CS代考计算机代写 algorithm CS 561a: Introduction to Artificial Intelligence

CS 561a: Introduction to Artificial Intelligence

CS 561, Sessions 6-7
1
This time: Outline
Game playing
The minimax algorithm
Resource limitations
alpha-beta pruning
Elements of chance

CS 561, Sessions 6-7
2
What kind of games?
Abstraction: To describe a game we must capture every relevant aspect of the game.
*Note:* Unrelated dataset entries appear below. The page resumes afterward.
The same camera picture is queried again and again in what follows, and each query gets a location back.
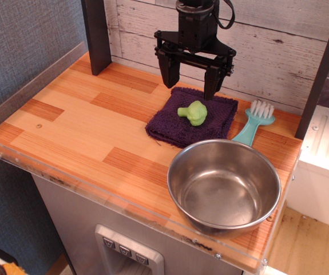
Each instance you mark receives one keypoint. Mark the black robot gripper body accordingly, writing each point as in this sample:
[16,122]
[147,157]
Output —
[196,43]

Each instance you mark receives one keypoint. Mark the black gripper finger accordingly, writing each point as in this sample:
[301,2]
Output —
[169,68]
[214,77]

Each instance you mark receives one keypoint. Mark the silver metal bowl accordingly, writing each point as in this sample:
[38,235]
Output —
[223,187]

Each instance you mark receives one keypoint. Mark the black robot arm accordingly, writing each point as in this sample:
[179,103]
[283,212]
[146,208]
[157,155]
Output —
[194,5]

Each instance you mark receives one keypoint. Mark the purple folded cloth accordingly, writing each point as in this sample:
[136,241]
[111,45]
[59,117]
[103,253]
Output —
[168,126]

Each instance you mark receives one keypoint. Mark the green toy broccoli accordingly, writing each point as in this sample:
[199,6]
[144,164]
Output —
[196,113]

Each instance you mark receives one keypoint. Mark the teal scrub brush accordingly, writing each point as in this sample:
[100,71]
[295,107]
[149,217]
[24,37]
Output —
[260,113]

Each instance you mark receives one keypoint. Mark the white toy sink unit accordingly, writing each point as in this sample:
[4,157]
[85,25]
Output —
[308,191]

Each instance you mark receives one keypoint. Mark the grey toy fridge cabinet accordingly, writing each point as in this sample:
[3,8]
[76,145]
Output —
[76,217]

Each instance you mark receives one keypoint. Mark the clear acrylic edge guard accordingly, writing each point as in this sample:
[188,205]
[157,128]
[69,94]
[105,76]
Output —
[132,180]

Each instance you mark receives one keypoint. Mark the silver dispenser button panel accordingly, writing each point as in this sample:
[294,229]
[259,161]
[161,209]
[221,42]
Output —
[127,252]

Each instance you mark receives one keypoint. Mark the orange object bottom left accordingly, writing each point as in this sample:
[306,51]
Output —
[11,269]

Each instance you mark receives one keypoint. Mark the dark left shelf post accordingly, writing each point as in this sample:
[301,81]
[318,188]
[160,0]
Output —
[97,35]

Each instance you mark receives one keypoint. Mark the dark shelf post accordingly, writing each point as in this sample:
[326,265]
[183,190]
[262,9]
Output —
[97,35]
[314,95]

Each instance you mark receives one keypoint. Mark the dark right shelf post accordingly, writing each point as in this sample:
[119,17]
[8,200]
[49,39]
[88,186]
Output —
[314,95]

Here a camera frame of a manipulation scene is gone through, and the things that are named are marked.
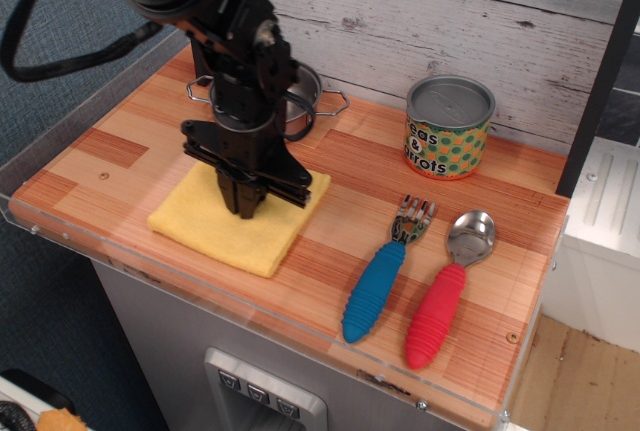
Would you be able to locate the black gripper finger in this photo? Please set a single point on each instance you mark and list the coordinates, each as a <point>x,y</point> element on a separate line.
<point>250,196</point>
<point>228,188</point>

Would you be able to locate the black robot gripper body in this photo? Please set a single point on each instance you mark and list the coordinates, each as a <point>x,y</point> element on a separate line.
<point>267,161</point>

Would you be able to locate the yellow cloth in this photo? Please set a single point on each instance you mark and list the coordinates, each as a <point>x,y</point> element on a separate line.
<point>195,215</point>

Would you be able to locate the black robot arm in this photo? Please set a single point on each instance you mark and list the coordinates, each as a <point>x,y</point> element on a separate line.
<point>252,69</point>

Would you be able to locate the small steel pot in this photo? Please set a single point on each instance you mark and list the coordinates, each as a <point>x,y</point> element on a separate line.
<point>302,96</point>

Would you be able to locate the grey toy fridge cabinet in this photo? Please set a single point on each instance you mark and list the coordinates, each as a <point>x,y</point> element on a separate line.
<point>258,354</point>

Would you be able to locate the peas and carrots can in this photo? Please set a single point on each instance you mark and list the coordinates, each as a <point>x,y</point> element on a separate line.
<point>447,124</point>

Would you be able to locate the black vertical post left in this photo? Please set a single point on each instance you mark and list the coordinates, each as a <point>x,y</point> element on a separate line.
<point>201,66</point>

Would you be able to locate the black vertical post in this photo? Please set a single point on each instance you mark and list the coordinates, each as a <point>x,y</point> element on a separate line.
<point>609,68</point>
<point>201,66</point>

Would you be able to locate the clear acrylic guard rail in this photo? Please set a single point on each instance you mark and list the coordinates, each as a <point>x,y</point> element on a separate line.
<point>91,182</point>

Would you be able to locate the blue handled fork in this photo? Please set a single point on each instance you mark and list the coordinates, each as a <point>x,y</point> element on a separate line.
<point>370,294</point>

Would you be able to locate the red handled spoon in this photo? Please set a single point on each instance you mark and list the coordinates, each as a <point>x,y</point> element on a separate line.
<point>470,240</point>

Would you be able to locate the black vertical post right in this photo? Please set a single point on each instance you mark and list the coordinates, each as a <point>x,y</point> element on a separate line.
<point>609,68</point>

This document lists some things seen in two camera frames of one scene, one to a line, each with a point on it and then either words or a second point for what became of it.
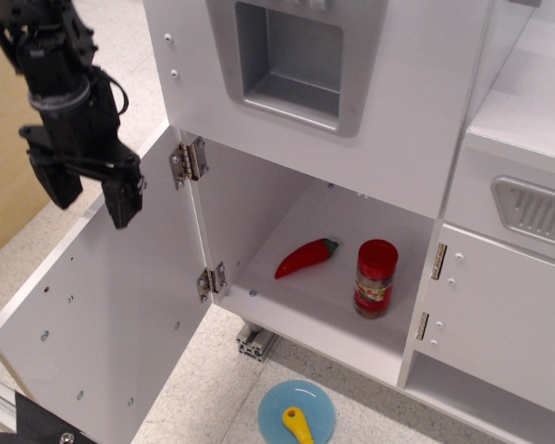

Such as:
Chess
Tic-tac-toe
…
Accessible environments: Such games are characterized by perfect information

Search: game-playing then consists of a search through possible game positions

Unpredictable opponent: introduces uncertainty thus game-playing must deal with contingency problems

CS 561, Sessions 6-7
3
Searching for the next move
Complexity: many games have a huge search space
Chess: b = 35, m=100  nodes = 35 100
if each node takes about 1 ns to explore
then each move will take about 10 50 millennia
to calculate.

Resource (e.g., time, memory) limit: optimal solution not feasible/possible, thus must approximate

Pruning: makes the search more efficient by discarding portions of the search tree that cannot improve quality result.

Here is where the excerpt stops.